#### [What the exercise asks]
Although the data below holds other lines too, output only those from the line with "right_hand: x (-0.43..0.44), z" up to and including the line with "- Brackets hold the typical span", exactly as they appear.

(Given information)

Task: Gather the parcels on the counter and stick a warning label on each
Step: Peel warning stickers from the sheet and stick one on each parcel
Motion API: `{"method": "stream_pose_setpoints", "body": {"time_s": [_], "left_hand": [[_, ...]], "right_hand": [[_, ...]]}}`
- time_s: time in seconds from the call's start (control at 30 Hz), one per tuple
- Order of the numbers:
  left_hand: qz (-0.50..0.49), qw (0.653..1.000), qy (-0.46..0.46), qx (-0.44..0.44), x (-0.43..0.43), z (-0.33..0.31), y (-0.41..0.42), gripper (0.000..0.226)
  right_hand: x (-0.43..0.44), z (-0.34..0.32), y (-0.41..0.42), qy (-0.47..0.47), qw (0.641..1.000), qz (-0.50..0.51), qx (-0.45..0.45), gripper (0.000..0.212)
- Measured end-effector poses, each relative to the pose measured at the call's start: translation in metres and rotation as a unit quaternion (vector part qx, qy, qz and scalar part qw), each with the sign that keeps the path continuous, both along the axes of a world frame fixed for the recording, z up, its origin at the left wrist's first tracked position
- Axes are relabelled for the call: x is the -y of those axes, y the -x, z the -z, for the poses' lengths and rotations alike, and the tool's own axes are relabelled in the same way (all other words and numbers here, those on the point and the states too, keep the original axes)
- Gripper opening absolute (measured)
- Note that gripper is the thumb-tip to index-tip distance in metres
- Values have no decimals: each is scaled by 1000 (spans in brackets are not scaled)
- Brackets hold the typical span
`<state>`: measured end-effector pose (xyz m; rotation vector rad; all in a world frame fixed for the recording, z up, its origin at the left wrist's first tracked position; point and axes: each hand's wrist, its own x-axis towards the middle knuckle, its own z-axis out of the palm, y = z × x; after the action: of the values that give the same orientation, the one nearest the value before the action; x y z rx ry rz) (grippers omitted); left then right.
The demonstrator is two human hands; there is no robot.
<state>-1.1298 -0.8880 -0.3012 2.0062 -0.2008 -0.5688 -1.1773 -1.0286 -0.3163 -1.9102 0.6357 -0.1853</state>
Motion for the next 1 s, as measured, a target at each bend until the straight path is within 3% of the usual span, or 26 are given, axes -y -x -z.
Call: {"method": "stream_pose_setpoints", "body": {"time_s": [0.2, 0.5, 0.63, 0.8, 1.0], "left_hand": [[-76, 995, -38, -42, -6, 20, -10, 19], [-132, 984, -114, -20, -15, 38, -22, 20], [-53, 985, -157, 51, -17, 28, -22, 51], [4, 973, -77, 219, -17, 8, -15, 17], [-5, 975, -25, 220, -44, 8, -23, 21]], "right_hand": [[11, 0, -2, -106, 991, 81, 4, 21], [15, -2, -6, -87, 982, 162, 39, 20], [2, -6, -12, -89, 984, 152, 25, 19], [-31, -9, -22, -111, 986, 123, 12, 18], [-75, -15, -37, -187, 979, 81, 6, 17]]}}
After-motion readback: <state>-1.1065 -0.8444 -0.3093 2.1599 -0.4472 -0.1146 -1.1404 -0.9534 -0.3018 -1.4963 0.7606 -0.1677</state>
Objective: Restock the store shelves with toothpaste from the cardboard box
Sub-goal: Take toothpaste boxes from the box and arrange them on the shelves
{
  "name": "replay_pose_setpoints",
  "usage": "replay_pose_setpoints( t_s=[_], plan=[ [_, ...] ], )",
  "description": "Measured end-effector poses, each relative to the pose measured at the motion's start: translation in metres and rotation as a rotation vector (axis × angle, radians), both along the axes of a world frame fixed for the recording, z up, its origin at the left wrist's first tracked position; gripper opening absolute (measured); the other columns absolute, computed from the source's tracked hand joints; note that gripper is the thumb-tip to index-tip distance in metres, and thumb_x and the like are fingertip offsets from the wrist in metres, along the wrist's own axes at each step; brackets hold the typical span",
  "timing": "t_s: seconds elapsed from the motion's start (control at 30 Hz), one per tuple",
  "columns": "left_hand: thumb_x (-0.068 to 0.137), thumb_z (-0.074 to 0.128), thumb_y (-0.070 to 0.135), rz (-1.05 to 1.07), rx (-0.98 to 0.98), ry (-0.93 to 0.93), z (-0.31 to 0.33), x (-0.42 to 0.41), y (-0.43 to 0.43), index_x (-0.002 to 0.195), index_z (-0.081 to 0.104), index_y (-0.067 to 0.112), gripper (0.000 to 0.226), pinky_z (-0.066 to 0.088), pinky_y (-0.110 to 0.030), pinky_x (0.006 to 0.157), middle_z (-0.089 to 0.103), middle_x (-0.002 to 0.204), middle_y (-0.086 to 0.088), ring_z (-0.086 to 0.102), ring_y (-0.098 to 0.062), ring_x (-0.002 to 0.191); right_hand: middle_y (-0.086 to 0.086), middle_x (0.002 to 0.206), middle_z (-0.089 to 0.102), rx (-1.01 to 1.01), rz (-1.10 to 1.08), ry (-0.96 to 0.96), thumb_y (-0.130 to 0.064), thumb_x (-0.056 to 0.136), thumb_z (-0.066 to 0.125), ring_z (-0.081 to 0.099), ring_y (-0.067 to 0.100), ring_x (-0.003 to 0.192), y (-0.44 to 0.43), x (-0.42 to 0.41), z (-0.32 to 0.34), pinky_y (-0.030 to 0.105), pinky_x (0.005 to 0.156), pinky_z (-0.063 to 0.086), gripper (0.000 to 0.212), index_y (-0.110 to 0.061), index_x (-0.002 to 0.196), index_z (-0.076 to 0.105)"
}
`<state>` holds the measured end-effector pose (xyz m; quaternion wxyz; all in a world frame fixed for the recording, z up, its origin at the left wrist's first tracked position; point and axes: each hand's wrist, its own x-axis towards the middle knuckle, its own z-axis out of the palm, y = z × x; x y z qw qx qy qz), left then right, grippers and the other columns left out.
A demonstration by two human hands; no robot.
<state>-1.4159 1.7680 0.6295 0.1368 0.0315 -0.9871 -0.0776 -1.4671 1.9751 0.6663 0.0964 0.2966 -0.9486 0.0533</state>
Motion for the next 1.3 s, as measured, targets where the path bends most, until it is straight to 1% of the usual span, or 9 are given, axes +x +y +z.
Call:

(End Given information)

#### [Output of the task]
  right_hand: x (-0.43..0.44), z (-0.34..0.32), y (-0.41..0.42), qy (-0.47..0.47), qw (0.641..1.000), qz (-0.50..0.51), qx (-0.45..0.45), gripper (0.000..0.212)
- Measured end-effector poses, each relative to the pose measured at the call's start: translation in metres and rotation as a unit quaternion (vector part qx, qy, qz and scalar part qw), each with the sign that keeps the path continuous, both along the axes of a world frame fixed for the recording, z up, its origin at the left wrist's first tracked position
- Axes are relabelled for the call: x is the -y of those axes, y the -x, z the -z, for the poses' lengths and rotations alike, and the tool's own axes are relabelled in the same way (all other words and numbers here, those on the point and the states too, keep the original axes)
- Gripper opening absolute (measured)
- Note that gripper is the thumb-tip to index-tip distance in metres
- Values have no decimals: each is scaled by 1000 (spans in brackets are not scaled)
- Brackets hold the typical span

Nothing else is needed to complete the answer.